Il libro si divide in tre parti. La prima è occupata dalla presentazione di un caso clinico, con la vasta gamma di reazioni (angoscia, rabbia, depressione, 'acting out', reazioni somatiche) legate alle separazioni che occorrono nella vicenda psicoanalitica, assieme alla trasformazione cui dette reazioni vanno incontro durante la cura. In tale contesto è assai puntuale la distinzione tra "separazione" (una persona lascia l'altra) e "separatezza" (cioè il sentimento di sentirsi distinto dall'altro) con le loro complesse interconnessioni.
La seconda parte contiene un'organica ed esauriente sintesi delle varie teorie psicoanalitiche sull'angoscia in generale e sulla separazione in particolare: Freud, Klein e la sua scuola (Rosenfeld, Segal, Bion, Meltzer), Fairbain, Winnicott, Spitz, Mahler, Kohut, Bowlby. Una critica per quanto riguarda la trattazione di quest'ultimo autore: Quinodoz, pur riconoscendo che Bowlby è riferimento d'obbligo per chi si occupa di separazione, ne tratta il contributo troppo sbrigativamente, sostenendo inoltre che la sua concezione, connotata da elementi cognitivistici ed etologici, è più biologica che psicoanalitica. Tale critica sembra sottesa da un'implicita assunzione, e cioè che biologia, realtà esterna e contributi derivanti da altre discipline non siano compatibili con la psicoanalisi: posizione che alcuni analisti, e io tra questi, non condividono.
La terza parte tratta le varie espressioni transferali dell'angoscia di separazione assieme al modo di interpretarle: un assai pregevole compendio di clinica e di tecnica che, pur ancorato al modello kleiniano, può allontanarsene privilegiando l'ascolto di quanto il paziente ha da dire con un agile andirivieni tra teoria, clinica e tecnica.
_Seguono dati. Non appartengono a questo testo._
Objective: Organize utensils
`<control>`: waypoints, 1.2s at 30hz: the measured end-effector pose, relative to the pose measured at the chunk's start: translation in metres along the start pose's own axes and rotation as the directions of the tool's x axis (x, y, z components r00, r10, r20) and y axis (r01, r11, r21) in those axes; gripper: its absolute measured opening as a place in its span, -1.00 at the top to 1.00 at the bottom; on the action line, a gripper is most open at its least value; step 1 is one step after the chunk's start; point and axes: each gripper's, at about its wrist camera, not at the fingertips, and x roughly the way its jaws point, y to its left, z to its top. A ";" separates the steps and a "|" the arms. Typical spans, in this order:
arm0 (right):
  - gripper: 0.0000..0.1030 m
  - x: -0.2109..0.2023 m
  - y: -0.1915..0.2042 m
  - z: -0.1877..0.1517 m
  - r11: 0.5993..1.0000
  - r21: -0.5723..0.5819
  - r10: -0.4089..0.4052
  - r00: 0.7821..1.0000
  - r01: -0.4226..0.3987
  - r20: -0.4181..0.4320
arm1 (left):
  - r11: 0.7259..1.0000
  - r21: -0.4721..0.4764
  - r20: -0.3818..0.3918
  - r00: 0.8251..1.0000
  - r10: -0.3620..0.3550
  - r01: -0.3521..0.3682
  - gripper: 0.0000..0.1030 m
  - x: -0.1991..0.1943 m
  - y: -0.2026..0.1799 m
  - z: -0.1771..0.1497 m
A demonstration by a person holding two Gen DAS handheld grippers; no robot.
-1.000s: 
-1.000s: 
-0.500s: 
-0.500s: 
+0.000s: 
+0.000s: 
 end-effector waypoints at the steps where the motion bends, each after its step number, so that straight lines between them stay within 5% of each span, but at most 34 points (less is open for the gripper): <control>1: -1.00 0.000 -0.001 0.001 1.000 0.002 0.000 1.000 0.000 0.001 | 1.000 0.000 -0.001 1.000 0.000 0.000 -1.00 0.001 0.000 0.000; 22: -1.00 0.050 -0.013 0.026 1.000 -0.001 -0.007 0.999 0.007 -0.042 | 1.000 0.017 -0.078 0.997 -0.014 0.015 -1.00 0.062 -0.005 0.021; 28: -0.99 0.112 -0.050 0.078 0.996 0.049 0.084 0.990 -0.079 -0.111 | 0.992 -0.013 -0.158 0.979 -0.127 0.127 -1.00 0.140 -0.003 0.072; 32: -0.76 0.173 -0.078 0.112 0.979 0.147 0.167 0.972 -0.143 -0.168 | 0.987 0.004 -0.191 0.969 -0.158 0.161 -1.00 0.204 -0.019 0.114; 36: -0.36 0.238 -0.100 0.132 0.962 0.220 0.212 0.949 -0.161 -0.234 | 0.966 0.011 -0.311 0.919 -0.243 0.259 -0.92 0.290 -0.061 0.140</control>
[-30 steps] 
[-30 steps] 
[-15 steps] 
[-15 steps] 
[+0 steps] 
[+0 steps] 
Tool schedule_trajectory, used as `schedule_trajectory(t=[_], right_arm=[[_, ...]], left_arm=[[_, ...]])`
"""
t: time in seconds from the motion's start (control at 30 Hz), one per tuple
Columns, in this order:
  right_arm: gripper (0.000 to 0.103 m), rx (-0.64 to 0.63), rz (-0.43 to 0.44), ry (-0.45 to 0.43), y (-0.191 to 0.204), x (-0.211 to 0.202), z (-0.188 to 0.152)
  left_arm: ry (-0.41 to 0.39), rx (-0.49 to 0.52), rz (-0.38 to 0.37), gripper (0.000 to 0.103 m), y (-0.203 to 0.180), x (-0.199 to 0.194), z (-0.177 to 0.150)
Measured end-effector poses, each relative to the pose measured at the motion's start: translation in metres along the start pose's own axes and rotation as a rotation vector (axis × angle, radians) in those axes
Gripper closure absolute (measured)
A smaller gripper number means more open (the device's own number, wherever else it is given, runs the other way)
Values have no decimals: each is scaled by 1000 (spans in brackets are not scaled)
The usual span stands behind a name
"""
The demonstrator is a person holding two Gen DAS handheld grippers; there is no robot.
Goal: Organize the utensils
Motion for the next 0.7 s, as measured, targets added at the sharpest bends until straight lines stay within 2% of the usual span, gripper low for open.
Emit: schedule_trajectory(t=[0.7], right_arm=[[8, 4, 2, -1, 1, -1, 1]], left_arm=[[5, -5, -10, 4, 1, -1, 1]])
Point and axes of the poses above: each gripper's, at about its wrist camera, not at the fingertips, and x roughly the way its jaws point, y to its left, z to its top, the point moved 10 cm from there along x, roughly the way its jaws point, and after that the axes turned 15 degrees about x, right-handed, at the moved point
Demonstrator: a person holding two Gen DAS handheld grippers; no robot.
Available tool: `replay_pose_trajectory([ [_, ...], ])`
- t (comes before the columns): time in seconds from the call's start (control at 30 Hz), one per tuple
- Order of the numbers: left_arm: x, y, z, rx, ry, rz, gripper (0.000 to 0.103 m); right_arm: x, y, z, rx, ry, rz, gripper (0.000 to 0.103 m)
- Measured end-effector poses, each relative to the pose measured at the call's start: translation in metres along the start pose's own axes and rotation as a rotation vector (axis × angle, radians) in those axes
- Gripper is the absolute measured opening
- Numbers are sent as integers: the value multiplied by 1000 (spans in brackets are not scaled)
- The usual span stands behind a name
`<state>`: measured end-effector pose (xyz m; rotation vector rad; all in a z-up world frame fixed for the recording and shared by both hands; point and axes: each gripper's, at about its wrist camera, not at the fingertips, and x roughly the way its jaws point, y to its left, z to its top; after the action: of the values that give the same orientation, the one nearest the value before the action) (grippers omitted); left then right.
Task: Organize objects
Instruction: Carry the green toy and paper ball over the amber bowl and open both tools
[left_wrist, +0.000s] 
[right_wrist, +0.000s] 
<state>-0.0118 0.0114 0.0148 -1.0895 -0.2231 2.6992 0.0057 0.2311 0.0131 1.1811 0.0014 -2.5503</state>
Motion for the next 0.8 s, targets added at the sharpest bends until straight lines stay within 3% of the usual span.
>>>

L'autore non dimentica che gli affetti della separazione mettono a dura prova il controtransfert dell'analista, però evidenzia poco il fatto che l'angoscia di separazione coinvolge entrambi i membri della coppia analitica e che l'analista talvolta vorrebbe trattenere il paziente nel tentativo di evitare egli stesso l'elaborazione del lutto.
Nella parte conclusiva l'autore, partendo dal concetto di introiezione dell'oggetto buono, elabora l'originale concetto di "portanza", in cui sono incluse varie acquisizioni che vanno dalla capacità di "portarsi" con le proprie ali nel volo della vita a quella di tollerare la coscienza della precarietà mortale propria e degli oggetti. Proprio tale consapevolezza costituisce la spinta a rendere creativa la vita di ognuno. Ciò, per l'autore, è l'arrivo, forse troppo ottimistico e idealizzato, di un'elaborazione analitica profonda dell'angoscia di separazione.
La particolare attenzione della traduttrice, M. Roullet, e del curatore, F.Borgogno, per gli aspetti filologici e concettuali impreziosiscono ulteriormente questo libro.